La trattazione si sviluppa secondo il consueto schema della finzione dialogica, in tre giornate. Un gentiluomo forestiero sostiene le opinioni del Bembo e del Tomitano; il Gelli e il Giambullari si avvicendano, rispettivamente in difesa della lingua e di D., nella confutazione, sempre più serrata e insieme garbata, dei pregiudizi dell'ospite. Il libro dimostra forza argomentativa e notevole cultura classica e letterario-volgare nel suo autore. La struttura discorsiva echeggia l'aristotelismo dell'epoca, ma la posizione del L. è esente dal fanatismo dei pedanti. Si muove dalla definizione degli attributi di una lingua viva, che sono " l'altezza ", la " profondità ", la " larghezza ", " l'urbanità ", qualità che non sempre si riscontrano nella lingua degli scrittori-maestri esaltati dal Bembo e che invece ebbe in sommo grado l'autore della Commedia.
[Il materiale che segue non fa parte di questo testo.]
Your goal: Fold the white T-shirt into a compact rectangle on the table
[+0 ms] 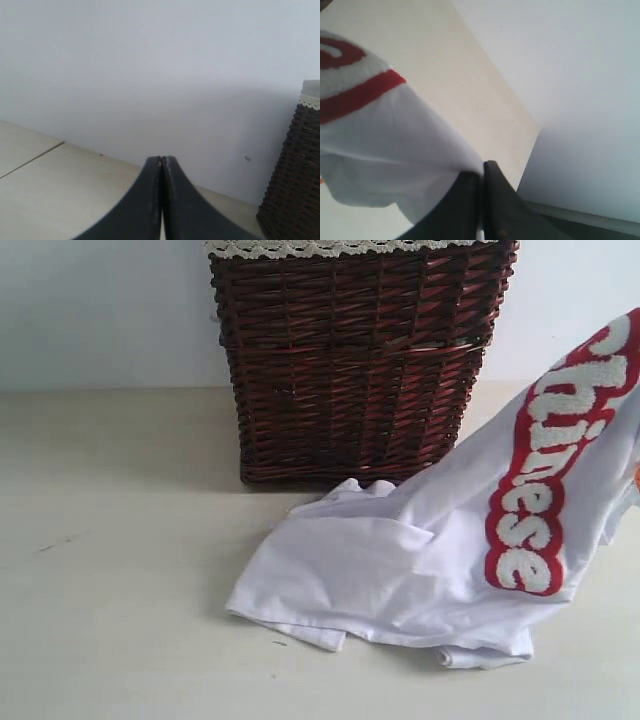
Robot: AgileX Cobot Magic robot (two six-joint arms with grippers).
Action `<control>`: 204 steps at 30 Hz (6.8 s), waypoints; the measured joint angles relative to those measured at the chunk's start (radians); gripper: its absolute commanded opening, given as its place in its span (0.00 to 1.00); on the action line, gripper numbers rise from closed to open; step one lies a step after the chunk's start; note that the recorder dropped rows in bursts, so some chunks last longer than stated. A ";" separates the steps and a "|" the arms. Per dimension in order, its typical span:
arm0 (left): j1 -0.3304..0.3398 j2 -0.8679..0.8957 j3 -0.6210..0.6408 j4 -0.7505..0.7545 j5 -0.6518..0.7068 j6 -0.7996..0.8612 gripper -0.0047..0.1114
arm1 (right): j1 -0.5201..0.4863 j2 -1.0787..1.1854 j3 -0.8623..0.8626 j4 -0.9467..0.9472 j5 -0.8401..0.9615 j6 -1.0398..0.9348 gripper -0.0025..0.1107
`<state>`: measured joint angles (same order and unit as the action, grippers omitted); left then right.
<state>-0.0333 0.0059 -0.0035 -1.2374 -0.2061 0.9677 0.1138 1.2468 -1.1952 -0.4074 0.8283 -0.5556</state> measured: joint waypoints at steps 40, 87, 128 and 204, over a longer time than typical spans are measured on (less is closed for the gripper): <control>0.000 0.000 0.000 0.000 0.000 0.000 0.04 | -0.040 0.027 0.415 0.907 0.365 -0.706 0.55; 0.000 0.000 0.000 0.000 0.000 0.000 0.04 | 0.086 0.431 0.539 1.111 -0.117 -1.353 0.48; 0.000 0.000 0.000 0.000 0.000 0.000 0.04 | 0.088 0.251 0.580 1.081 0.088 -1.367 0.02; 0.000 0.000 0.000 0.000 0.000 0.000 0.04 | -0.291 0.314 0.581 0.920 -0.371 -0.434 0.44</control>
<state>-0.0333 0.0059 -0.0035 -1.2374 -0.2061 0.9677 -0.1774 1.5608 -0.6144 0.5129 0.4573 -0.9899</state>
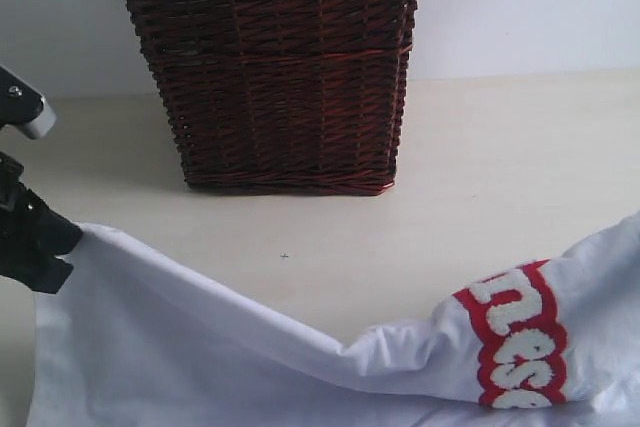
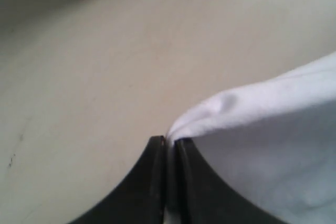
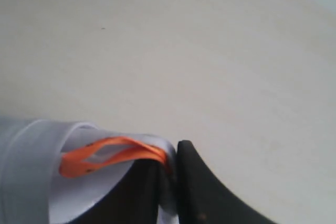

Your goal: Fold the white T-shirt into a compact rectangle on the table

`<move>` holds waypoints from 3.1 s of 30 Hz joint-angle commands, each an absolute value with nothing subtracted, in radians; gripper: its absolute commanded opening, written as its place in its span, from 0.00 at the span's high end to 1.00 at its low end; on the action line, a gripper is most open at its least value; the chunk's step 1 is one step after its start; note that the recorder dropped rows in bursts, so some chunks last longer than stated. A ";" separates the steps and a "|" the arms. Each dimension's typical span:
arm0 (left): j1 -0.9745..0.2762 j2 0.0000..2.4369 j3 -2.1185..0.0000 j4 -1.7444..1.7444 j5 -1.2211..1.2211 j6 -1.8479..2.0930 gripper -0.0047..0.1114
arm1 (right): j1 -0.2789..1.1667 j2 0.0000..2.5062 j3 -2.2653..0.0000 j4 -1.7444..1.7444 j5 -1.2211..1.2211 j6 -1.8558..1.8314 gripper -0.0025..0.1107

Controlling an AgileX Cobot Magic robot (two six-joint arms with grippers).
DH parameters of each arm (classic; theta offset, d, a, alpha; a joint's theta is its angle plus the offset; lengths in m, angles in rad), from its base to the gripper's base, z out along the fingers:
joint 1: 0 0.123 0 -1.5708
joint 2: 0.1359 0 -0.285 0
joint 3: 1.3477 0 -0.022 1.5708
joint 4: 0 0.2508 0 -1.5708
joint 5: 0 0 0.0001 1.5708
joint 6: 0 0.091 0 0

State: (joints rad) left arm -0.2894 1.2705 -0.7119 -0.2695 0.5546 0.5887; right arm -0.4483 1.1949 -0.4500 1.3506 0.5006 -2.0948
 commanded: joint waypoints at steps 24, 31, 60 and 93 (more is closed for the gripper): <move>-0.328 1.313 -0.710 -0.173 0.194 0.540 0.18 | -0.454 1.334 -0.796 1.348 0.781 -1.977 0.57; -0.348 0.986 -0.710 -0.314 0.231 0.553 0.96 | -0.454 1.242 -0.796 0.920 1.094 -1.721 0.98; -0.022 0.000 -0.166 -0.425 0.357 0.542 0.94 | -0.454 0.385 -0.538 0.746 0.648 -1.139 0.98; -0.019 0.064 0.000 -0.380 0.345 0.533 0.94 | -0.454 0.374 -0.496 0.751 0.712 -1.317 0.98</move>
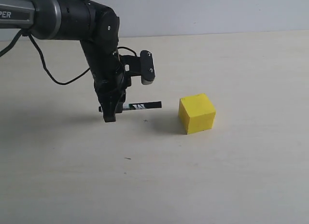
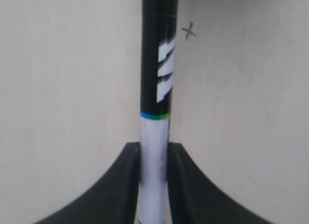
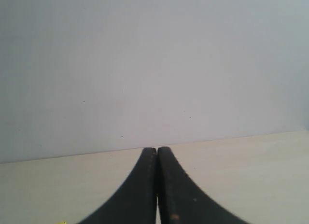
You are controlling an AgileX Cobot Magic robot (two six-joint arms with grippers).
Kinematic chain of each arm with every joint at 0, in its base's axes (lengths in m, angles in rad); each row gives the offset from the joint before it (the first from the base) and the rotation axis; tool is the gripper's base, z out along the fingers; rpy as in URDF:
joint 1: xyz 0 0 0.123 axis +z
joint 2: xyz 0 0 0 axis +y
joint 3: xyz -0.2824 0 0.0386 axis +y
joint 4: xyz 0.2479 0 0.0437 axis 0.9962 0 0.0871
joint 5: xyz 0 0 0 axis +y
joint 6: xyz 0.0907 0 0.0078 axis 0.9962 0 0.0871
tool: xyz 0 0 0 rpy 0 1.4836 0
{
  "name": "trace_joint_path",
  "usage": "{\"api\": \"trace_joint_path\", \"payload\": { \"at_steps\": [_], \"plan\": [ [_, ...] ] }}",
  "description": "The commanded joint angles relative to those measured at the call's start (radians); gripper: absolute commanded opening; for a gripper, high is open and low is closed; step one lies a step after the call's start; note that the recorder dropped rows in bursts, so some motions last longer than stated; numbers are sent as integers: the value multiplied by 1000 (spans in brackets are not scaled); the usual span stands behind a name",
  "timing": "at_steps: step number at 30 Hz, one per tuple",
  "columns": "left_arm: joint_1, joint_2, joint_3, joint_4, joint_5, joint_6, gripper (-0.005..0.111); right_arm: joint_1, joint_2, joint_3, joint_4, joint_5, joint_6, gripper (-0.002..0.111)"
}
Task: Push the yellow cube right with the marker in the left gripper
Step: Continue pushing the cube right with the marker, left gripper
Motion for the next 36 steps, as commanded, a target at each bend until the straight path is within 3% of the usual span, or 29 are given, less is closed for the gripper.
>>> {"api": "trace_joint_path", "payload": {
  "at_steps": [1, 7, 10, 20, 29, 36],
  "plan": [
    [-41, 4, -6, -4, -5, 22, 0, 2, -6, 5, -4, 0, -6, 0],
    [-129, 8, -6, -28, -161, 22, 0, 2, -6, 5, -4, 0, -6, 0],
    [-140, 8, -6, -28, -180, 20, 0, 2, -6, 5, -4, 0, -6, 0],
    [-58, -2, -6, 31, -73, 16, 0, 2, -6, 5, -4, 0, -6, 0],
    [-51, 4, -73, 27, -1, 91, 0, 2, -6, 5, -4, 0, -6, 0],
    [-27, 20, -134, -93, 32, 158, 0, 2, -6, 5, -4, 0, -6, 0]
  ]
}}
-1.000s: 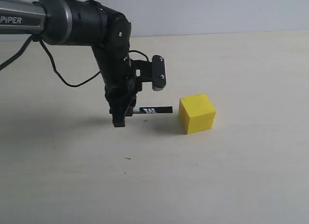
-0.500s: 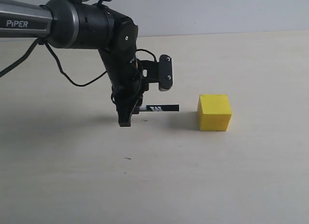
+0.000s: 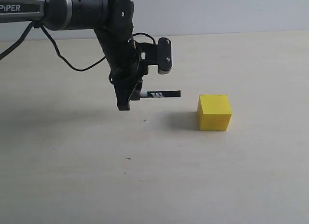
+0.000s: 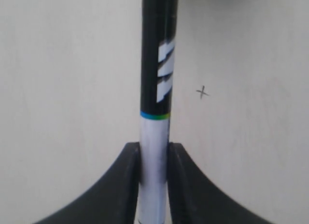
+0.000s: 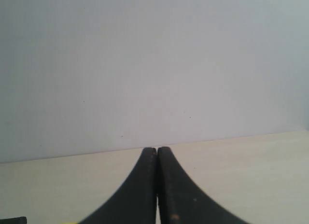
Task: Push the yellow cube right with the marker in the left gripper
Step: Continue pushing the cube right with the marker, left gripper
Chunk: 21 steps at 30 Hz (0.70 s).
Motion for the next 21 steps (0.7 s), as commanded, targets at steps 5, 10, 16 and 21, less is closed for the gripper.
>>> {"api": "trace_joint_path", "payload": {
  "at_steps": [5, 10, 16, 21],
  "plan": [
    [14, 30, -27, -45, 51, 73, 0, 2, -6, 5, -4, 0, -6, 0],
    [14, 76, -92, -45, 103, 75, 0, 2, -6, 5, -4, 0, -6, 0],
    [12, 126, -172, -41, 167, 129, 0, 2, -6, 5, -4, 0, -6, 0],
    [-3, 167, -174, 7, 170, 116, 0, 2, -6, 5, -4, 0, -6, 0]
  ]
}}
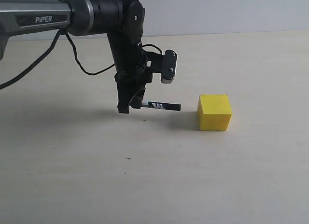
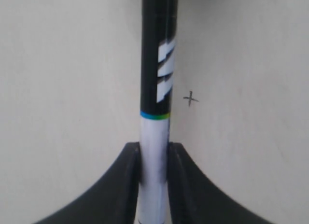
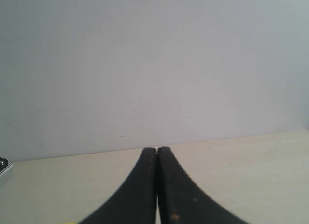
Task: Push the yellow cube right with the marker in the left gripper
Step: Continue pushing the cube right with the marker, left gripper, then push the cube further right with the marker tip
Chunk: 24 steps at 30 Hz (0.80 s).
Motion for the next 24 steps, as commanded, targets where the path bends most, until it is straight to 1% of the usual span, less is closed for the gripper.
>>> {"api": "trace_joint_path", "payload": {
  "at_steps": [1, 5, 9, 18, 22, 24],
  "plan": [
    [-12, 24, -11, 32, 12, -31, 0, 2, -6, 5, -4, 0, -6, 0],
    [-22, 24, -29, 32, 22, -76, 0, 2, -6, 5, -4, 0, -6, 0],
    [-37, 26, -34, 32, 18, -76, 0, 2, -6, 5, -4, 0, -6, 0],
    [-46, 26, -34, 32, 11, -101, 0, 2, -6, 5, -4, 0, -6, 0],
    [-87, 28, -56, 32, -30, -116, 0, 2, -6, 5, -4, 0, -6, 0],
    [-122, 40, -91, 32, -25, -126, 0, 2, -6, 5, -4, 0, -6, 0]
  ]
}}
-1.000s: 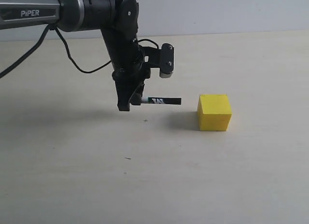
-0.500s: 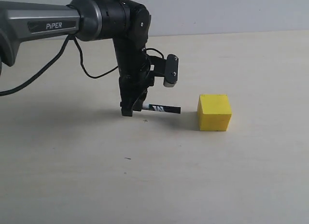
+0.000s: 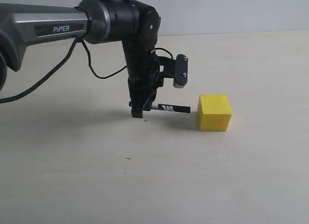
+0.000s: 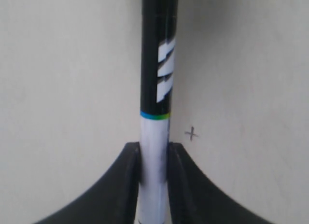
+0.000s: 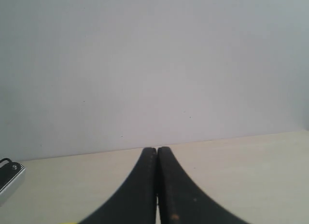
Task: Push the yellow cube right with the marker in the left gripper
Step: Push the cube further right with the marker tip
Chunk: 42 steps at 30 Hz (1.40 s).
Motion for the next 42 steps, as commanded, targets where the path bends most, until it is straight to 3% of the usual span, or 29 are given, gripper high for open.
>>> {"api": "trace_joint_path", "payload": {
  "at_steps": [1, 6, 12, 18, 29, 34, 36, 42],
  "plan": [
    [-76, 15, -69, -9, -8, -27, 0, 2, -6, 5, -4, 0, -6, 0],
    [-113, 23, -102, 45, 18, -57, 0, 2, -6, 5, -4, 0, -6, 0],
    [-44, 23, -105, 78, 127, -101, 0, 2, -6, 5, -4, 0, -6, 0],
    [-18, 23, -105, 78, 131, -141, 0, 2, -6, 5, -4, 0, -6, 0],
    [-121, 53, -124, 60, 2, -141, 0, 2, -6, 5, -4, 0, -6, 0],
    [-196, 149, -301, 64, 50, -156, 0, 2, -6, 5, -4, 0, -6, 0],
    [-192, 169, -355, 68, 111, -168, 0, 2, -6, 5, -4, 0, -6, 0],
    [-163, 167, -355, 97, 131, -211, 0, 2, -6, 5, -4, 0, -6, 0]
  ]
}}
Alla " rozzezza ", biasimata in D. dal Bembo, il nostro contrappone l'" ampullosità dei modi " nel Boccaccio; sul piano della poesia, poi, rifiuta il confronto bembesco fra D. e Petrarca quale arbitraria operazione retorica. L'argomento difensivo più forte, per la fiorentinità della lingua, il L. rinviene quindi nell'esempio di D., del quale peraltro non pare conosca debitamente il De vulg. Eloq., che certo lo avrebbe indotto a qualche moderazione.
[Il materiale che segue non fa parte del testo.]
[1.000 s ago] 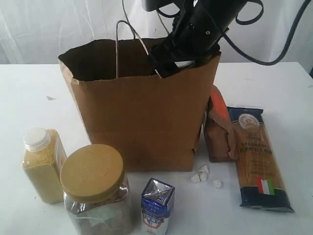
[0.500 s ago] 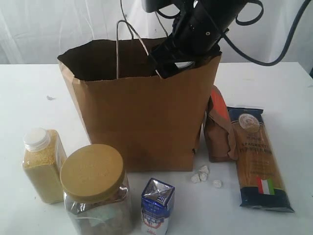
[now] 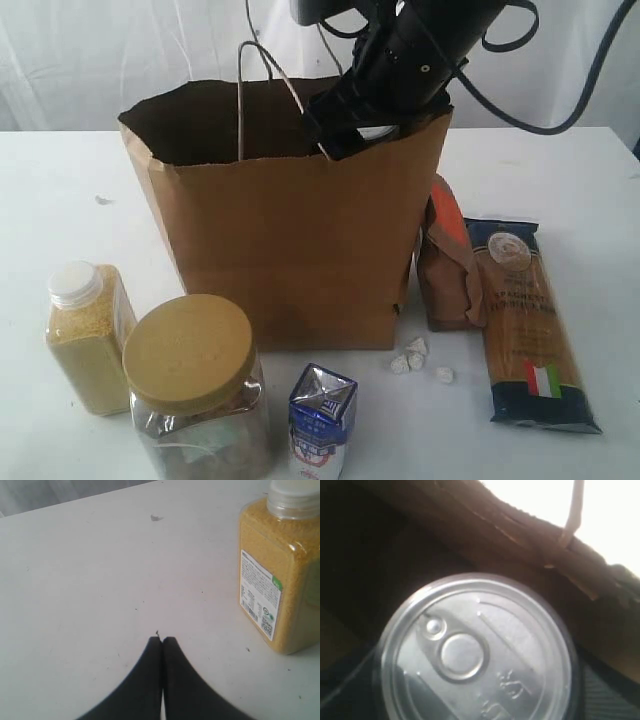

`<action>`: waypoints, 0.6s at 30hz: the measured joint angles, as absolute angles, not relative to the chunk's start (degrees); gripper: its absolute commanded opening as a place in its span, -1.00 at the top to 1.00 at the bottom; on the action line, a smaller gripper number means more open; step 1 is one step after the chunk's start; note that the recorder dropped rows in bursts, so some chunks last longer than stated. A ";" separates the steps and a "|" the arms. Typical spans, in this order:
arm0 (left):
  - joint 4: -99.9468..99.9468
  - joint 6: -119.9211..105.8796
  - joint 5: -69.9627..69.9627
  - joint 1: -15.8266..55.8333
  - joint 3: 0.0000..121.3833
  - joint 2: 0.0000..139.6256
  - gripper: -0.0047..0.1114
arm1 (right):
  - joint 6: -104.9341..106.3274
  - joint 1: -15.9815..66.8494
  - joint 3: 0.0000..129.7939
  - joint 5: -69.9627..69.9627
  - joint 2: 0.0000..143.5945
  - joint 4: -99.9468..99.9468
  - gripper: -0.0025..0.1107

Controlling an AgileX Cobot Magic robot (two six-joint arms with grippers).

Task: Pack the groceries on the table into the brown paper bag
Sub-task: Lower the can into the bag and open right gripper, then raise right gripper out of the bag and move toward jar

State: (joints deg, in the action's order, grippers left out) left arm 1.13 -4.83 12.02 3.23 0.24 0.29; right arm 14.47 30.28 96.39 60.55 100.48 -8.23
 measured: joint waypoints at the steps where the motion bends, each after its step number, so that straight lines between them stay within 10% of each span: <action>1: 1.13 -4.83 12.02 3.23 0.24 0.29 0.92 | 14.59 30.28 96.39 60.55 100.48 -8.23 -0.39; 18: 1.13 -4.83 12.02 3.23 0.24 0.29 0.92 | 14.71 30.30 96.39 59.35 99.70 -8.23 -0.64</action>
Bibl. - M. Barbi, Della fortuna di D. nel sec. XVI, Firenze 1890, 26-30; C. Trabalza, La critica letteraria, II, Milano 1915, 175; G.G. Ferrero, D. e i grammatici della prima metà del Cinquecento, in " Giorn. stor. " CV (1935) 41-45; M. Vitale, La questione della lingua, Palermo 1960, 55-56; A. Vallone, Aspetti dell'esegesi dantesca nei secoli XVI e XVII, Lecce 1966, 161 ss.; ID., L'interpretazione di D. nel Cinquecento, Firenze 1969, 188-192.